# [Given information]
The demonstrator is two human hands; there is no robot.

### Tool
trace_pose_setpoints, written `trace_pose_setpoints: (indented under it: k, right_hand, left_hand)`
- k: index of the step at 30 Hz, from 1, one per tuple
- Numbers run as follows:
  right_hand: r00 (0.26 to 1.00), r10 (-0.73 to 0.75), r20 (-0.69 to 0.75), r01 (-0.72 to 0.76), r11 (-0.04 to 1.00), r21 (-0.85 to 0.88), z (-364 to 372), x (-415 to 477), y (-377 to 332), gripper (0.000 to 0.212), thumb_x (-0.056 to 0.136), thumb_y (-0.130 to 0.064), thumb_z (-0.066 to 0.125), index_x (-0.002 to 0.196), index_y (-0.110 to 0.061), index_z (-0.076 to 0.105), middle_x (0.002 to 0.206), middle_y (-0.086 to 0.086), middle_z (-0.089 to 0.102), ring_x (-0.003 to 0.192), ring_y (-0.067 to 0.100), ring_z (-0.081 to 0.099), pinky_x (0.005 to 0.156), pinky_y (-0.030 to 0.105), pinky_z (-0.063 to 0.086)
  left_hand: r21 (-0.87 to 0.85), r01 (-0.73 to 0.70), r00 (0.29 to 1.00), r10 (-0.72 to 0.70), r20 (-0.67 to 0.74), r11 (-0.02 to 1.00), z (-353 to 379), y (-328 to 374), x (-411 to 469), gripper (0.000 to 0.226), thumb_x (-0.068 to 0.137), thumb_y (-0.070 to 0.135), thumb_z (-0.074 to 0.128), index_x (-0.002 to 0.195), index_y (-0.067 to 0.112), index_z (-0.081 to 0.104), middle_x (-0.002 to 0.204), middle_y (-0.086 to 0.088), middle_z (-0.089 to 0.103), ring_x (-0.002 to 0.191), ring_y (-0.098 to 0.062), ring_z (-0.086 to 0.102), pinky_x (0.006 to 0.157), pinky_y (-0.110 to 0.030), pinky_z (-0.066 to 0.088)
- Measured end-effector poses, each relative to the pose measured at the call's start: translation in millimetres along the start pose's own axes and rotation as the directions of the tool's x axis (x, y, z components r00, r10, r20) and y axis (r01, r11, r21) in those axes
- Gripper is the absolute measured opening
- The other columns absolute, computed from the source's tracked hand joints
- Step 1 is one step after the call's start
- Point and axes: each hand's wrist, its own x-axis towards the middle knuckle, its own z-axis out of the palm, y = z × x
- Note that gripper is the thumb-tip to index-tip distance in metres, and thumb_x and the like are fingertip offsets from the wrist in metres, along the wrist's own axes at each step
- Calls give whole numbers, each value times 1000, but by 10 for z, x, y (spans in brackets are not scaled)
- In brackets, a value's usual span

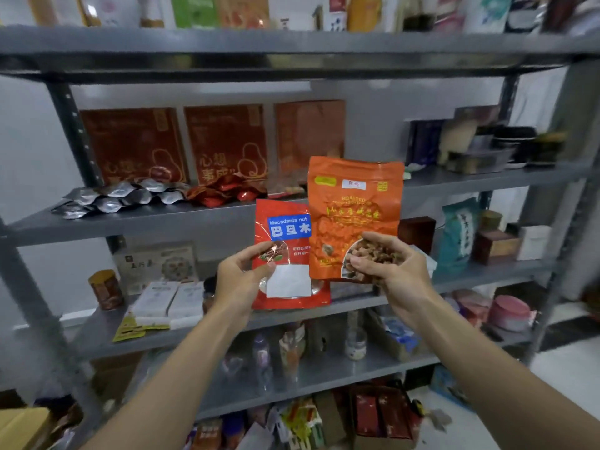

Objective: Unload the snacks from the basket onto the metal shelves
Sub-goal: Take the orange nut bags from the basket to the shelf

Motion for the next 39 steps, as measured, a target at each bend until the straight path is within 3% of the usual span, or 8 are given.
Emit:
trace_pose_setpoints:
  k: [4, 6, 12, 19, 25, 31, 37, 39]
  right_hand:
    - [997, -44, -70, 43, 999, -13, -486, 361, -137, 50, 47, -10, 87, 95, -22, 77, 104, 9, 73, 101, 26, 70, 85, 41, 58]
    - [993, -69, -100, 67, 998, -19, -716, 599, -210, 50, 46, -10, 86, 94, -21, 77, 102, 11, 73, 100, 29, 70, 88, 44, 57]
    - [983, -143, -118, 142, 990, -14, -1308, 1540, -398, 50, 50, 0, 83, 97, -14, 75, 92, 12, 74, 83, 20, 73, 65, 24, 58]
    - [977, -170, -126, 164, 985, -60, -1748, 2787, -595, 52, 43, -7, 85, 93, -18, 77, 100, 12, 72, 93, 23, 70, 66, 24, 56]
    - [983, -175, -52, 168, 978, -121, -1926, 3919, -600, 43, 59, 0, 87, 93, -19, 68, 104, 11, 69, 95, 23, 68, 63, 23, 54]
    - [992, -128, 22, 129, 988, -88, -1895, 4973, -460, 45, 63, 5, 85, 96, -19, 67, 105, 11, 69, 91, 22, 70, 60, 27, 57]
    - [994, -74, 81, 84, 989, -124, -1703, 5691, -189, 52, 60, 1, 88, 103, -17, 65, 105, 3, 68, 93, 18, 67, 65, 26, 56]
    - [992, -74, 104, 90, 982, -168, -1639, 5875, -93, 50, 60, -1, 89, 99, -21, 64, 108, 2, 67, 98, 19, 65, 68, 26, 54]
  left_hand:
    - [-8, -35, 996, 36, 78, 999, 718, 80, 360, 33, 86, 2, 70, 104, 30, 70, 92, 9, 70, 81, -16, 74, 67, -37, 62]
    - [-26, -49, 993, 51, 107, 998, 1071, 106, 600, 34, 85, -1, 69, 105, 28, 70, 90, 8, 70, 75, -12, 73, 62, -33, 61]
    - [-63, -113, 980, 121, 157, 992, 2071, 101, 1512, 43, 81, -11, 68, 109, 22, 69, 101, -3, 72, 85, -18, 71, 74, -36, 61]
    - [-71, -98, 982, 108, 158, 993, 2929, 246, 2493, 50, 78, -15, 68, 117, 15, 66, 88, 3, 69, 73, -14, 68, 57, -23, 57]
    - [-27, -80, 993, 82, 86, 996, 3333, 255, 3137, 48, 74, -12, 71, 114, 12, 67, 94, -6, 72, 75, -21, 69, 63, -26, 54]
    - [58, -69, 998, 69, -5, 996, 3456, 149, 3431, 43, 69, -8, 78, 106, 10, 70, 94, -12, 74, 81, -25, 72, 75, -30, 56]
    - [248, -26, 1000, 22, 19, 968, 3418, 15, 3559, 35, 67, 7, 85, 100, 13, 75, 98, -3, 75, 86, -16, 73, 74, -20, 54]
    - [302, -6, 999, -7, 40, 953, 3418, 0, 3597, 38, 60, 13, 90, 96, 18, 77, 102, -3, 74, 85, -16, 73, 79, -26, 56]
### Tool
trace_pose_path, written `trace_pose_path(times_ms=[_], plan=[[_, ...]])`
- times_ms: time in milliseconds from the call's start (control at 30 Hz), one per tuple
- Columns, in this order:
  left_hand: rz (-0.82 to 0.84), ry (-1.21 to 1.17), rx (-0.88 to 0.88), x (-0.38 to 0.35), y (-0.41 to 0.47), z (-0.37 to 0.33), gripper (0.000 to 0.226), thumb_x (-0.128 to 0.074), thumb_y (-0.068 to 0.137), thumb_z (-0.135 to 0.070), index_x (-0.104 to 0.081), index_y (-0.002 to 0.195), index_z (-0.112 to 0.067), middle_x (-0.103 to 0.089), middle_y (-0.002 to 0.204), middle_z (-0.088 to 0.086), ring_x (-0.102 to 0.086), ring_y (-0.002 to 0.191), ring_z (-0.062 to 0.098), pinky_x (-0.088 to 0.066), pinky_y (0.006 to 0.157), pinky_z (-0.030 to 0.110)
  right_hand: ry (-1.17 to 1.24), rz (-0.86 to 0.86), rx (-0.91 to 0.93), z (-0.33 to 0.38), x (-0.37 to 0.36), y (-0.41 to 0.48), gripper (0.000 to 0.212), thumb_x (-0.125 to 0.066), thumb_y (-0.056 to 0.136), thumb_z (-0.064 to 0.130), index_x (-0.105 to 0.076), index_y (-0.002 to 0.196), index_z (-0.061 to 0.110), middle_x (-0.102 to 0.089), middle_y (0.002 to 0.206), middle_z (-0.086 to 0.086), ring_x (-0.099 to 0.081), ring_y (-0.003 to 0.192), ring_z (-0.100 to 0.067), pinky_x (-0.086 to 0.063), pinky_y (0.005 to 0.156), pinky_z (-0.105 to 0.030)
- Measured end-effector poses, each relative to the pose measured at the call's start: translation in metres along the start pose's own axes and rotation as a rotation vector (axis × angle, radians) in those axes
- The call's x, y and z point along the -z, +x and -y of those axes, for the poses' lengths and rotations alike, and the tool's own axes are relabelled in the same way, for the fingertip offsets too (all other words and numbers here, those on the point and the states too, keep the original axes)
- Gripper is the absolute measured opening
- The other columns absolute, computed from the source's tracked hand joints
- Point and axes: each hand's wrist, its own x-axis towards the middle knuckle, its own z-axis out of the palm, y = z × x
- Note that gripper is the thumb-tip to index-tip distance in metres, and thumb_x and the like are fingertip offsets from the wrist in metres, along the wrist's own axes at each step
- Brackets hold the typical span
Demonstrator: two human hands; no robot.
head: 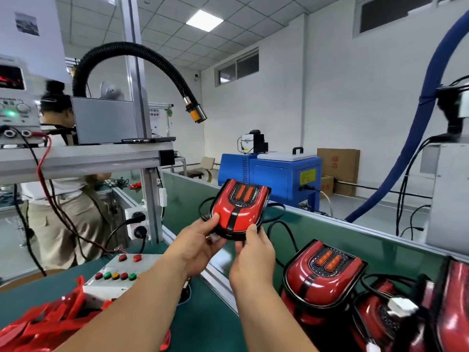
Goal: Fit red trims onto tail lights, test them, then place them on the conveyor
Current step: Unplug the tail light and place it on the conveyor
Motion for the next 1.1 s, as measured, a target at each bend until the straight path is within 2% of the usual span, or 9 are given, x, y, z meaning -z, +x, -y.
trace_pose_path(times_ms=[67,167,267,400,533,633,800,933,1100], plan=[[0.061,0.046,0.003,-0.015,-0.011,0.005,0.017,-0.061,0.092,-0.015,-0.063,0.106,-0.006,-0.075,0.086,0.005,-0.072,0.074,0.012,-0.058,0.060,0.024,0.088,-0.007,0.011,0.014,0.015,-0.015,0.023,-0.046,0.103,0.010,-0.066,0.112,0.011,-0.076,0.093,0.002,-0.070,0.080,-0.003,-0.049,0.078,-0.020],[0.128,0.051,0.019,-0.040,-0.027,0.018,0.032,-0.063,0.090,-0.016,-0.055,0.120,-0.006,-0.074,0.094,0.006,-0.071,0.077,0.014,-0.060,0.067,0.028,0.162,-0.016,0.054,0.039,0.037,-0.037,0.023,-0.047,0.102,0.013,-0.066,0.114,0.010,-0.076,0.094,0.001,-0.069,0.078,-0.003,-0.050,0.070,-0.016],[0.170,0.054,0.059,-0.065,-0.039,0.036,0.040,-0.066,0.089,-0.016,-0.052,0.125,-0.006,-0.072,0.110,0.012,-0.071,0.085,0.019,-0.060,0.070,0.031,0.225,-0.118,0.093,0.060,0.056,-0.050,0.022,-0.050,0.101,0.016,-0.067,0.115,0.012,-0.074,0.105,-0.002,-0.067,0.090,-0.008,-0.049,0.080,-0.020],[0.189,0.082,0.112,-0.094,-0.051,0.060,0.041,-0.067,0.090,-0.015,-0.049,0.127,-0.009,-0.074,0.105,0.012,-0.073,0.079,0.018,-0.059,0.062,0.029,0.331,-0.252,0.136,0.078,0.077,-0.055,0.018,-0.050,0.101,0.014,-0.066,0.108,0.012,-0.075,0.098,-0.003,-0.069,0.082,-0.008,-0.055,0.075,-0.019],[0.198,0.143,0.181,-0.106,-0.057,0.077,0.046,-0.065,0.092,-0.015,-0.044,0.133,-0.009,-0.070,0.110,0.015,-0.073,0.076,0.021,-0.058,0.059,0.029,0.394,-0.352,0.112,0.083,0.092,-0.056,0.023,-0.049,0.102,0.015,-0.060,0.119,0.006,-0.070,0.099,-0.008,-0.066,0.090,-0.014,-0.051,0.082,-0.027],[0.219,0.163,0.243,-0.111,-0.059,0.082,0.037,-0.064,0.093,-0.013,-0.049,0.125,-0.004,-0.071,0.101,0.015,-0.072,0.073,0.022,-0.058,0.057,0.030,0.437,-0.390,0.101,0.086,0.098,-0.058,0.028,-0.050,0.102,0.018,-0.057,0.126,0.005,-0.068,0.096,-0.005,-0.065,0.091,-0.012,-0.048,0.084,-0.029],[0.232,0.258,0.304,-0.114,-0.060,0.081,0.026,-0.063,0.094,-0.013,-0.057,0.115,0.000,-0.074,0.096,0.014,-0.073,0.078,0.022,-0.058,0.060,0.028,0.476,-0.410,0.094,0.083,0.103,-0.059,0.032,-0.049,0.102,0.020,-0.055,0.128,0.003,-0.066,0.093,-0.002,-0.062,0.086,-0.009,-0.045,0.097,-0.032],[0.206,0.347,0.306,-0.121,-0.060,0.080,0.021,-0.063,0.095,-0.012,-0.059,0.111,0.001,-0.076,0.079,0.009,-0.074,0.066,0.018,-0.056,0.053,0.025,0.489,-0.446,0.084,0.082,0.105,-0.057,0.026,-0.048,0.102,0.026,-0.053,0.119,0.007,-0.063,0.095,-0.002,-0.059,0.089,-0.009,-0.042,0.103,-0.033],[0.177,0.520,0.215,-0.130,-0.055,0.086,0.013,-0.064,0.095,-0.015,-0.066,0.099,-0.003,-0.076,0.089,0.009,-0.073,0.075,0.017,-0.058,0.060,0.026,0.473,-0.491,0.070,0.082,0.109,-0.051,0.024,-0.049,0.102,0.031,-0.056,0.103,0.009,-0.065,0.099,-0.004,-0.062,0.091,-0.010,-0.045,0.098,-0.030]])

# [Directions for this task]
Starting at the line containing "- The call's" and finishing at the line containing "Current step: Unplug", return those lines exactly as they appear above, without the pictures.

# [Solved problem]
- The call's x, y and z point along the -z, +x and -y of those axes, for the poses' lengths and rotations alike, and the tool's own axes are relabelled in the same way, for the fingertip offsets too (all other words and numbers here, those on the point and the states too, keep the original axes)
- Gripper is the absolute measured opening
- The other columns absolute, computed from the source's tracked hand joints
- Point and axes: each hand's wrist, its own x-axis towards the middle knuckle, its own z-axis out of the palm, y = z × x
- Note that gripper is the thumb-tip to index-tip distance in metres, and thumb_x and the like are fingertip offsets from the wrist in metres, along the wrist's own axes at each step
- Brackets hold the typical span
Demonstrator: two human hands; no robot.
head: 
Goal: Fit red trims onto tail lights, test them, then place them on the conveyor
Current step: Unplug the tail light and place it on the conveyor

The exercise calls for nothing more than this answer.